Plaintiffs James B. Orr, a citizen of Arkansas, and Highway Express, a Mississippi corporation, brought this action in Tennessee state court against Sewell Plastics, Inc. (Sewell), a Georgia corporation, seeking $142,567.85 alleged to be due and owing under a tariff filed with the Interstate Commerce Commission (ICC). Defendant Sewell, asserting diversity jurisdiction, removed the case to this court. Sewell now moves to transfer this dispute to the ICC so that it may exercise its primary jurisdiction over the issues raised.

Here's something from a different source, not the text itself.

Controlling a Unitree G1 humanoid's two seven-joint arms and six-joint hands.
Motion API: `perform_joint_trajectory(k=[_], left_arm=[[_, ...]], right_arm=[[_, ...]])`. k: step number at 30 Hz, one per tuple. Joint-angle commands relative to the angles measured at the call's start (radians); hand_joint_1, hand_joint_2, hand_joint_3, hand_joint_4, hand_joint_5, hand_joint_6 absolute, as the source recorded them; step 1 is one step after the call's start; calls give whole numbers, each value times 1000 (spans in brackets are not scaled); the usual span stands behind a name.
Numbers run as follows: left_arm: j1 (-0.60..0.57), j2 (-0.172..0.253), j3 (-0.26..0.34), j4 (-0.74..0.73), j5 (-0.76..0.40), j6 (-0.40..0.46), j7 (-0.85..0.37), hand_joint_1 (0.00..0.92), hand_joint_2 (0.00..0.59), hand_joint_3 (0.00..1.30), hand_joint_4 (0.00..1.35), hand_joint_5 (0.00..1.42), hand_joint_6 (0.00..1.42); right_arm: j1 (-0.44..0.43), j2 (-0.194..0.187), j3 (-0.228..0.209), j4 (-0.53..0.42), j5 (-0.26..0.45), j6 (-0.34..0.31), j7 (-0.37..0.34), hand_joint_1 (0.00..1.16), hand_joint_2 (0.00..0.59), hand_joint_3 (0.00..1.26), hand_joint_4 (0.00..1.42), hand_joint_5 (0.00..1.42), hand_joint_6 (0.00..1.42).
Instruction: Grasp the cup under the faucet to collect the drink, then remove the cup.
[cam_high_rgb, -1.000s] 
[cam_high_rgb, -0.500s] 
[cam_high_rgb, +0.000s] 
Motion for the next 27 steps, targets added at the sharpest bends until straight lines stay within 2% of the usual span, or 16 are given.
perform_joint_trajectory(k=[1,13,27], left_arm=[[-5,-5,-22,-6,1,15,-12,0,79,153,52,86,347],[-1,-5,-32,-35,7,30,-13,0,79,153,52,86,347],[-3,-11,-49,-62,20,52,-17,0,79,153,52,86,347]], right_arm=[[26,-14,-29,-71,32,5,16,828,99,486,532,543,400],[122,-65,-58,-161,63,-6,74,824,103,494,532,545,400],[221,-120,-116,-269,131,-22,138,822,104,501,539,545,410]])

Sewell is engaged in the manufacture and distribution of various plastic products throughout the United States. In 1983 Highway Express solicited Sewell and negotiated a rate for shipping plastic containers from Sewell’s plant in Jackson, Mississippi to various points in Louisiana and Mississippi. Between September 1, 1983, and May 17, 1985, Sewell made 119 shipments via Highway Express and paid Highway Express pursuant to the rate negotiated by the parties. James B. Orr has entered into an agreement with Highway Express whereby he has received an assignment to all right, title and interest of Highway Express to all audit and collection privileges on all freight bills owned by Highway Express for a period of three years prior to the assignment, which includes the period here at issue. On October 24, 1986, plaintiffs filed suit in state court. The case was removed to this court on November 10, 1986. On December 30, 1986, defendant moved to refer the action to the ICC. Plaintiffs moved to amend their complaint on February 9, 1987, to include Mississippi intrastate commerce claims; the motion to amend was granted on February 23, 1987. For the following reasons, defendant’s motion is granted with respect to plaintiffs’ interstate commerce claims and denied as to the intrastate amendments.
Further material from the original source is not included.